Magnetic interaction between the tyrosyl free radical and the antiferromagnetically coupled iron center in ribonucleotide reductase.

Abstract

Ribonucleotide reductases from Escherichia coli and from mammalian cells are heterodimeric enzymes. One of the subunits, in the bacterial enzyme protein B2 and in the mammalian enzyme protein M2, contains iron and a tyrosyl free radical that both are essential for enzyme activity. The iron center in protein B2 is an antiferromagnetically coupled pair of high-spin ferric ions. This study concerns magnetic interaction between the tyrosyl radical and the iron center in the two proteins.
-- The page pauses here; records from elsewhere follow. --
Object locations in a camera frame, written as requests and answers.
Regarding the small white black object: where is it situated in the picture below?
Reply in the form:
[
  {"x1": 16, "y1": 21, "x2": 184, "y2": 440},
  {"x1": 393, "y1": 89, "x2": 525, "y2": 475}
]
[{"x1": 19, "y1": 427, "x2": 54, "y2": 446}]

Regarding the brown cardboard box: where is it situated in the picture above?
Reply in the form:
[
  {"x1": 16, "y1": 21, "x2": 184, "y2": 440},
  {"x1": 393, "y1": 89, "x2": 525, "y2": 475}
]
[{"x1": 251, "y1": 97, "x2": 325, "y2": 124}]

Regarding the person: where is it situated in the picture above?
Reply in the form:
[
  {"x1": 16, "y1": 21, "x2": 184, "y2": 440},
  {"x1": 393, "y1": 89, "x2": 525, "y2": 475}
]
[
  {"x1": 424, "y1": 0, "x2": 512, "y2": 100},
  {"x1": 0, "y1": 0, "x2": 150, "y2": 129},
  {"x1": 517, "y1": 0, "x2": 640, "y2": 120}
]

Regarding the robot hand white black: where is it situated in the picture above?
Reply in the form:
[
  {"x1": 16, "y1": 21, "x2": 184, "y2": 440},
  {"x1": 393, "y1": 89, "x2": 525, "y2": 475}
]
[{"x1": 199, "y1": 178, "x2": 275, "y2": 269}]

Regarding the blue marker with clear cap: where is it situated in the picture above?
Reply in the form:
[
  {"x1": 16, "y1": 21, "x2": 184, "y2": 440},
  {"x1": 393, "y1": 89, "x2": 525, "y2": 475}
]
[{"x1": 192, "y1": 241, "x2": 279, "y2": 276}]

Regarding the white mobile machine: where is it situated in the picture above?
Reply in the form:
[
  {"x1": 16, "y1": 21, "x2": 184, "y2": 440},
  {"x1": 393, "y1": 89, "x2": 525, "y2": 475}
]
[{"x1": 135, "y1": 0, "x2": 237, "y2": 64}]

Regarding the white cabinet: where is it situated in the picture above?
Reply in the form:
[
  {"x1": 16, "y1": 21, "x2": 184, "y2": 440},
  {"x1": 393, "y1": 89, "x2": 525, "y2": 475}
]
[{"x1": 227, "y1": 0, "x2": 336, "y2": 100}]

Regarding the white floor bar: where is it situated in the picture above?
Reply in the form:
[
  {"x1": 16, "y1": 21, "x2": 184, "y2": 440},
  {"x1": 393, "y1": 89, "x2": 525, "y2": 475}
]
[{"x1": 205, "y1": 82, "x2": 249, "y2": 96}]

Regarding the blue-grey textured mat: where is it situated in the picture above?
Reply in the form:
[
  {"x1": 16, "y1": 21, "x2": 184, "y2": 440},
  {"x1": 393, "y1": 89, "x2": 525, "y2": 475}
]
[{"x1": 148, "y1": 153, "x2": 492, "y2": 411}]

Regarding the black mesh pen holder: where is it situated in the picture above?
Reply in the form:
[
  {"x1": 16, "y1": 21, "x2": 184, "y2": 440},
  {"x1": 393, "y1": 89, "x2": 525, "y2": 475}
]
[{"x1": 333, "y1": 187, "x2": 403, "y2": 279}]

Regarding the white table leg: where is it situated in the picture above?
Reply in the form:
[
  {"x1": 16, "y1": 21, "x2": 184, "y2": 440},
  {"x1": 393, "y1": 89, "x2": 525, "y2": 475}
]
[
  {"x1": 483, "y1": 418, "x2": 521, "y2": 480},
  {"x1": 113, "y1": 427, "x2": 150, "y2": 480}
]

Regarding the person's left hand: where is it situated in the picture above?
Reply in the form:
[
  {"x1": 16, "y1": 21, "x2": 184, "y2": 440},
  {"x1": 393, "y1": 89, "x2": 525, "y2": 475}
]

Studies of the temperature dependence of electron paramagnetic resonance (EPR) relaxation and line shape reveal significant differences between the free radicals in proteins B2 and M2. The observed temperature-dependent enhanced EPR relaxation and line broadening of the enzyme radicals are furthermore completely different from those of a model UV-induced free radical in tyrosine. The results are discussed in terms of magnetic dipolar as well as exchange interactions between the free radical and the iron center in both proteins. The free radical and the iron center are thus close enough in space to exhibit magnetic interaction. For protein M2 the effects are more pronounced than for protein B2, indicating a stronger magnetic interaction.